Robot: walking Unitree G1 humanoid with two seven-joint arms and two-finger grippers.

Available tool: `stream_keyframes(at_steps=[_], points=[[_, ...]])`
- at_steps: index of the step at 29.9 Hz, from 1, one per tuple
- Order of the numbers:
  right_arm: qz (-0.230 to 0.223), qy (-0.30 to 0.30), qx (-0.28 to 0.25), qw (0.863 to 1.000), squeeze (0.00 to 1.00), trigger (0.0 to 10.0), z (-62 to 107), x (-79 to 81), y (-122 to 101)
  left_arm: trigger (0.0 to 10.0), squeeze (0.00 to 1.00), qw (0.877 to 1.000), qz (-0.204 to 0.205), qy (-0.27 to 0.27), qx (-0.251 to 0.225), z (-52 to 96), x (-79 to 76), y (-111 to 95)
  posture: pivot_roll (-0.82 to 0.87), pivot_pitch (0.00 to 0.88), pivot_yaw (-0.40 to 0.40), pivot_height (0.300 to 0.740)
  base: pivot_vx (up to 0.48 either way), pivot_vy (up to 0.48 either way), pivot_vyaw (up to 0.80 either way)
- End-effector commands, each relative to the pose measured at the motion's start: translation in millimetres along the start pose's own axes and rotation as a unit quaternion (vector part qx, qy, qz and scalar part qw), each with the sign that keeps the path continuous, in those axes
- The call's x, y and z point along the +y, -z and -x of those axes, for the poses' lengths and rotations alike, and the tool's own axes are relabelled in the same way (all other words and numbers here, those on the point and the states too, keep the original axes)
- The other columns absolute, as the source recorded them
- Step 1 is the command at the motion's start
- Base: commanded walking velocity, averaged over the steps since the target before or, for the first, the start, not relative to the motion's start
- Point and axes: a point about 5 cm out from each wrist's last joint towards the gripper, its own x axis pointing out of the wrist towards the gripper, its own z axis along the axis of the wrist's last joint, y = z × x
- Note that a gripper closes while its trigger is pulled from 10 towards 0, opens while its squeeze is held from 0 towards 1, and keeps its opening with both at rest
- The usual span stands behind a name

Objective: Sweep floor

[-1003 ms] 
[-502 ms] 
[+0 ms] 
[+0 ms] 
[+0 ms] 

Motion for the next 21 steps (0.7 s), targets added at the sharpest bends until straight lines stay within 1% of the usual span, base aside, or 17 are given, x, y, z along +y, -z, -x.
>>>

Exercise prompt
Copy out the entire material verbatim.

Output of the task
Robot: walking Unitree G1 humanoid with two seven-joint arms and two-finger grippers.

Available tool: `stream_keyframes(at_steps=[_], points=[[_, ...]])`
- at_steps: index of the step at 29.9 Hz, from 1, one per tuple
- Order of the numbers:
  right_arm: qz (-0.230 to 0.223), qy (-0.30 to 0.30), qx (-0.28 to 0.25), qw (0.863 to 1.000), squeeze (0.00 to 1.00), trigger (0.0 to 10.0), z (-62 to 107), x (-79 to 81), y (-122 to 101)
  left_arm: trigger (0.0 to 10.0), squeeze (0.00 to 1.00), qw (0.877 to 1.000), qz (-0.204 to 0.205), qy (-0.27 to 0.27), qx (-0.251 to 0.225), z (-52 to 96), x (-79 to 76), y (-111 to 95)
  posture: pivot_roll (-0.82 to 0.87), pivot_pitch (0.00 to 0.88), pivot_yaw (-0.40 to 0.40), pivot_height (0.300 to 0.740)
  base: pivot_vx (up to 0.48 either way), pivot_vy (up to 0.48 either way), pivot_vyaw (up to 0.80 either way)
- End-effector commands, each relative to the pose measured at the motion's start: translation in millimetres along the start pose's own axes and rotation as a unit quaternion (vector part qx, qy, qz and scalar part qw), each with the sign that keeps the path continuous, in those axes
- The call's x, y and z point along the +y, -z and -x of those axes, for the poses' lengths and rotations alike, and the tool's own axes are relabelled in the same way (all other words and numbers here, those on the point and the states too, keep the original axes)
- The other columns absolute, as the source recorded them
- Step 1 is the command at the motion's start
- Base: commanded walking velocity, averaged over the steps since the target before or, for the first, the start, not relative to the motion's start
- Point and axes: a point about 5 cm out from each wrist's last joint towards the gripper, its own x axis pointing out of the wrist towards the gripper, its own z axis along the axis of the wrist's last joint, y = z × x
- Note that a gripper closes while its trigger is pulled from 10 towards 0, opens while its squeeze is held from 0 towards 1, and keeps its opening with both at rest
- The usual span stands behind a name

Objective: Sweep floor

[-1003 ms] 
[-502 ms] 
[+0 ms] 
[+0 ms] 
[+0 ms] 

Motion for the next 21 steps (0.7 s), targets added at the sharpest bends until straight lines stay within 1% of the usual span, base aside, or 17 are given, x, y, z along +y, -z, -x.
>>>

Nothing remains to be done in this exercise.